The plots and discussion below illustrate the effect of filter_bad and bad_union for a synthetic dataset consisting of two MSIDs which are sampled at 1.025 seconds (red) and 4.1 seconds (blue). The red values are increasing linearly while the blue ones are decreasing linearly. Each MSID has a single bad point which is marked with a black cross. The first plot below is the input un-interpolated data:


If filter_bad is True (which is the default) then bad values are filtered from the interpolated MSID set. There are two strategies for doing this:

  1. bad_union = False

    Remove the bad values in each MSID prior to interpolating the set to a common time series. Since each MSID has bad data filtered individually before interpolation, the subsequent nearest neighbor interpolation only finds “good” data and there are no gaps in the output. This strategy is done when bad_union = False, which is the default setting. The results are shown below:

  2. bad_union = True

Remove the bad values after interpolating the set to a common time series. This marks every MSID in the set as bad at the interpolated time if any of them are bad at that time. This stricter version is required when it is important that the MSIDs be truly correlated in time. For instance this is needed for attitude quaternions since all four values must be from the exact same telemetry sample. If you are not sure, this is the safer option because gaps in the input data are reflected as gaps in the output.
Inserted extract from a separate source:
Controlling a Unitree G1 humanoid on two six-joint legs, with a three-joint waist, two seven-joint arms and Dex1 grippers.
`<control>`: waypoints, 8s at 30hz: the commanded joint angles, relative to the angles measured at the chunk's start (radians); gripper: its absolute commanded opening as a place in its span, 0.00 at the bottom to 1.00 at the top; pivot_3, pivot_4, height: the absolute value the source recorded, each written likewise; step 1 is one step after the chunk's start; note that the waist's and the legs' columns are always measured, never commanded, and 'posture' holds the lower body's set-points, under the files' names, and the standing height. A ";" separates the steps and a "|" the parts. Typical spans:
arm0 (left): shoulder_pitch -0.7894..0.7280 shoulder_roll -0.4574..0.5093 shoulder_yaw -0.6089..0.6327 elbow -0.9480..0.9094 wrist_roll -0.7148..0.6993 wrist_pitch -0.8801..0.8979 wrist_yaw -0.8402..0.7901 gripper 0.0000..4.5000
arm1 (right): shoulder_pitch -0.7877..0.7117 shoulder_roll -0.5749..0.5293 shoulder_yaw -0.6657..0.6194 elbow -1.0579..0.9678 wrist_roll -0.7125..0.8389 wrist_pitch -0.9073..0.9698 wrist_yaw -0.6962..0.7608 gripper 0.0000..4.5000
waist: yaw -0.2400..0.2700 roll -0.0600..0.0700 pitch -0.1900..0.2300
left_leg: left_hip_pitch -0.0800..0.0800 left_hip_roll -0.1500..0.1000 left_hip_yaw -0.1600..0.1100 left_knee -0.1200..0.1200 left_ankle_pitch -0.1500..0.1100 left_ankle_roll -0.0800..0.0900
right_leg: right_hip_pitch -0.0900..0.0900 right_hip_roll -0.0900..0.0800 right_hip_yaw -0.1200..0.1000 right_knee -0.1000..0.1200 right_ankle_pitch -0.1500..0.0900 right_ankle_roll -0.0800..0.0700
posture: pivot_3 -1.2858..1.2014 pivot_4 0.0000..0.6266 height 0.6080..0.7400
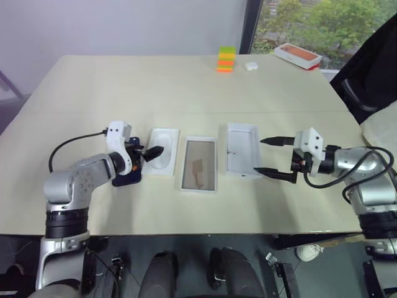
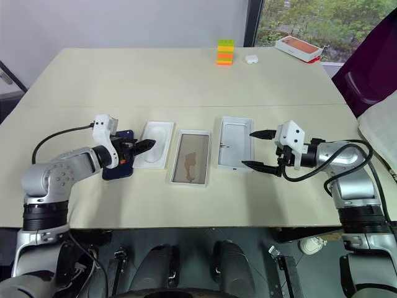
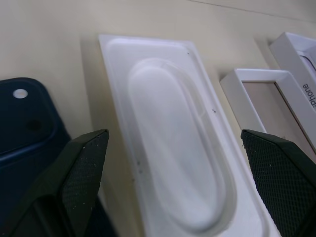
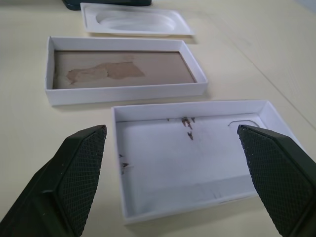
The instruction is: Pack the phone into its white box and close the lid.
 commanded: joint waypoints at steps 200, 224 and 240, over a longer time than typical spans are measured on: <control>0.158 0.247 -0.025 -0.076 -0.075 -0.577 -0.551 0.77 | -0.202 0.320 0.321 -0.096 -0.282 0.228 -0.479 0.01 | -0.002 0.000 0.000 | -0.006 -0.002 0.000 -0.002 0.002 -0.004 | -0.005 -0.002 0.000 -0.003 -0.001 0.001 | 0.52 0.24 1.00; 0.206 0.233 -0.037 -0.103 -0.022 -0.604 -0.555 0.77 | -0.218 0.409 0.497 0.015 -0.479 0.126 -0.384 0.01 | -0.006 0.000 0.000 | -0.003 0.003 -0.001 -0.003 0.002 -0.004 | -0.005 0.005 0.001 -0.001 0.001 -0.002 | 0.52 0.24 1.00; 0.175 0.219 -0.039 -0.081 -0.012 -0.586 -0.542 0.77 | -0.222 0.393 0.501 0.046 -0.541 0.083 -0.380 0.01 | -0.004 0.000 0.000 | -0.003 0.003 0.000 -0.003 0.002 -0.004 | -0.005 0.005 0.001 -0.001 0.001 -0.002 | 0.52 0.24 1.00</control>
If filter_bad is False then bad values and the associated bads attribute are left in the MSID objects of the interpolated MSIDset(). The behaviors are:

  1. bad_union = False

    Bad values represent the bad status of each MSID individually at the interpolated time stamps.

  2. bad_union = True

    Bad values represent the union of bad status for all the MSIDs at the interpolated time stamps. Notice how the filter_bad = True and bad_union = True case above is exactly like this one but with the crossed-out points removed.


Unit systems#

Within fetch it is possible to select a different system of physical units for the retrieved telemetry.




FITS standard units used in CXC archive files (basically MKS)
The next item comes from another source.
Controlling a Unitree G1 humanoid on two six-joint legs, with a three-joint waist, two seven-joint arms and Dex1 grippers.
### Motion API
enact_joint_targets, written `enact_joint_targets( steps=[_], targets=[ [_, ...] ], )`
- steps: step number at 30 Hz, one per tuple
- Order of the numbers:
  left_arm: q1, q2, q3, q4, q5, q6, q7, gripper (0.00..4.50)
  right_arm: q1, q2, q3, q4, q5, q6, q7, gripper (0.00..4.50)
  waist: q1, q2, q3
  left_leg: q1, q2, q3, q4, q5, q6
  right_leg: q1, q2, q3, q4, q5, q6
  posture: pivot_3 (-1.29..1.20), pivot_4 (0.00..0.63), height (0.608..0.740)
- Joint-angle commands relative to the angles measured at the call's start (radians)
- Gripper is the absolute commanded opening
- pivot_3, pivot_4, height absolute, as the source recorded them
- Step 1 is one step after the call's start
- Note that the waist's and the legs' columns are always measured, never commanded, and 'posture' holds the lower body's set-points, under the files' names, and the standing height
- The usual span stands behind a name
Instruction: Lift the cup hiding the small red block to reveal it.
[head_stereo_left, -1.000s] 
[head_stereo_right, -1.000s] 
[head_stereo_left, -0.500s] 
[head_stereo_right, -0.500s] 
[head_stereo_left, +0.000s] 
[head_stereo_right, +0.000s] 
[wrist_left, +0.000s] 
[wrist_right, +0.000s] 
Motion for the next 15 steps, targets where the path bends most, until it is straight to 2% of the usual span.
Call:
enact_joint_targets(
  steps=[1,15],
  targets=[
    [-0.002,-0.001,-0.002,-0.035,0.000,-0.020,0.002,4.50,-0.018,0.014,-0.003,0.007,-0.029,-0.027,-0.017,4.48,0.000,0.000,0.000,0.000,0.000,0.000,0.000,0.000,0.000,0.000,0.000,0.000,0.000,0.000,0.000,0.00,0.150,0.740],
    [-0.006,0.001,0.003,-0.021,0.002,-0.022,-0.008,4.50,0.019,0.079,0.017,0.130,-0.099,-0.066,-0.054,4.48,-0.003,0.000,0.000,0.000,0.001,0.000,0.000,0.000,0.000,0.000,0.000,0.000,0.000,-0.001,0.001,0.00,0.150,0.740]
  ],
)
Same as “cxc” but with temperatures in degC instead of Kelvins


OCC engineering units (TDB P009, e.g. degF, ft-lb-sec, PSI)
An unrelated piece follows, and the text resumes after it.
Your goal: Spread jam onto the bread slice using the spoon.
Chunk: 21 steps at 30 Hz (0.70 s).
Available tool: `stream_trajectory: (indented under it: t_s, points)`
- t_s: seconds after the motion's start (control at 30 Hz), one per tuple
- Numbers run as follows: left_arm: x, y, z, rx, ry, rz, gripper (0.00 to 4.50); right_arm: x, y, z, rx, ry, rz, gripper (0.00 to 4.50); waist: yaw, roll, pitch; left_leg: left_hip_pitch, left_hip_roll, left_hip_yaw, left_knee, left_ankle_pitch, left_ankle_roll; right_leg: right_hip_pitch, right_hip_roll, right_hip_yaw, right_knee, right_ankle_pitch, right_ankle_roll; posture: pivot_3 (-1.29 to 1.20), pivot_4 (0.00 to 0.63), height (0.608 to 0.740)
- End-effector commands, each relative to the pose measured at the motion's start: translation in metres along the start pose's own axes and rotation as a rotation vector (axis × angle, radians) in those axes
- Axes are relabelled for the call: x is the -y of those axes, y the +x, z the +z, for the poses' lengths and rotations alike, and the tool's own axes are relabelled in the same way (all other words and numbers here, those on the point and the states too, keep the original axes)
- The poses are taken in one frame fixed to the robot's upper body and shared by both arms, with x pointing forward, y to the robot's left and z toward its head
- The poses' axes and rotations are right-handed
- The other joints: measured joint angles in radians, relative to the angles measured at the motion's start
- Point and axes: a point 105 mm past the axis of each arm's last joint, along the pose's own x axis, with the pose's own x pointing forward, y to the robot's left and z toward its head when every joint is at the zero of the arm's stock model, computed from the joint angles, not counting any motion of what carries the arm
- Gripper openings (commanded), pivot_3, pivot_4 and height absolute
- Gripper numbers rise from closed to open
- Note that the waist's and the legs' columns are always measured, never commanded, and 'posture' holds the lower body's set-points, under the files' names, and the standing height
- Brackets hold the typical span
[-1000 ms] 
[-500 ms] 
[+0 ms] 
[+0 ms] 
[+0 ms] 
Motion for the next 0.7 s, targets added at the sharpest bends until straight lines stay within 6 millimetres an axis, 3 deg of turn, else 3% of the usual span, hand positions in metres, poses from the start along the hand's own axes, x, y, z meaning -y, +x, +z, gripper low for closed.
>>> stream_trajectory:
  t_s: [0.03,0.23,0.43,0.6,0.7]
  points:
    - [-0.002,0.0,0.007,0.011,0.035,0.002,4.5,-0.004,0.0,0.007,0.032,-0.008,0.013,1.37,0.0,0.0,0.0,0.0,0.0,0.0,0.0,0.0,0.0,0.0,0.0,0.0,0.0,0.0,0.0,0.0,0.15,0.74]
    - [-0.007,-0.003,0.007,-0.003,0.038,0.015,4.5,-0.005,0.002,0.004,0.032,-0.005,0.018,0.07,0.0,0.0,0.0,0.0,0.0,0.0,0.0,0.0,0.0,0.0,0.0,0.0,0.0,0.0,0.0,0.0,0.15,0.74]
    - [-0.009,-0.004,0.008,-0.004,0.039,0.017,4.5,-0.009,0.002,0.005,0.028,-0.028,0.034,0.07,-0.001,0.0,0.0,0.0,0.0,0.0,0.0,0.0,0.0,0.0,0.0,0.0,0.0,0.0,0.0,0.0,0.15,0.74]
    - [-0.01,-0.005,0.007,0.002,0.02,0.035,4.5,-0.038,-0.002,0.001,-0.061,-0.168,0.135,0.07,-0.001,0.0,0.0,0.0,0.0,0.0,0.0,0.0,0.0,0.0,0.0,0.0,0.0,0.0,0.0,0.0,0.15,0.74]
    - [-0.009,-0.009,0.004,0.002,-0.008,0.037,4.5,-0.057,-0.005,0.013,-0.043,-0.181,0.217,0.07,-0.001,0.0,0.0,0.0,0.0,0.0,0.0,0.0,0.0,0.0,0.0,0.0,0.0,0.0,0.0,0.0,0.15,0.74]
The unit system is selected via the imported module as shown below:

from cheta import fetch_cxc, fetch_eng, fetch_sci

>>> t_cxc = fetch_cxc.MSID('tephin', '2010:001', '2010:002')
>>> t_cxc.unit

>>> t_eng = fetch_eng.MSID('tephin', '2010:001', '2010:002')
>>> t_eng.unit

>>> t_sci = fetch_sci.MSID('tephin', '2010:001', '2010:002')
>>> t_sci.unit

MSID globs#

Each input msid for MSID() or MSIDset() is case-insensitive and can include the linux file “glob” patterns “*”, “?”, and “[<characters>]”. See the fnmatch documentation for more details.

In the case of fetching a single MSID with fetch_eng.MSID, the pattern must match exactly one MSID. The following are valid examples of the input MSID glob and the matched MSID:

"orb*1*_x": ORBITEPHEM1_X
"*pcadmd": AOPCADMD

The real power of globbing is for MSIDset() where you can easily choose a few related MSIDs:

"orb*1*_?": ORBITEPHEM1_X, Y and Z
"orb*1*_[xyz]": ORBITEPHEM1_X, Y and Z
"aoattqt[123]": AOATTQT1, 2, and 3
"aoattqt*": AOATTQT1, 2, 3, and 4

dat = fetch_eng.MSIDset(['orb*1*_[xyz]', 'aoattqt*'], ...)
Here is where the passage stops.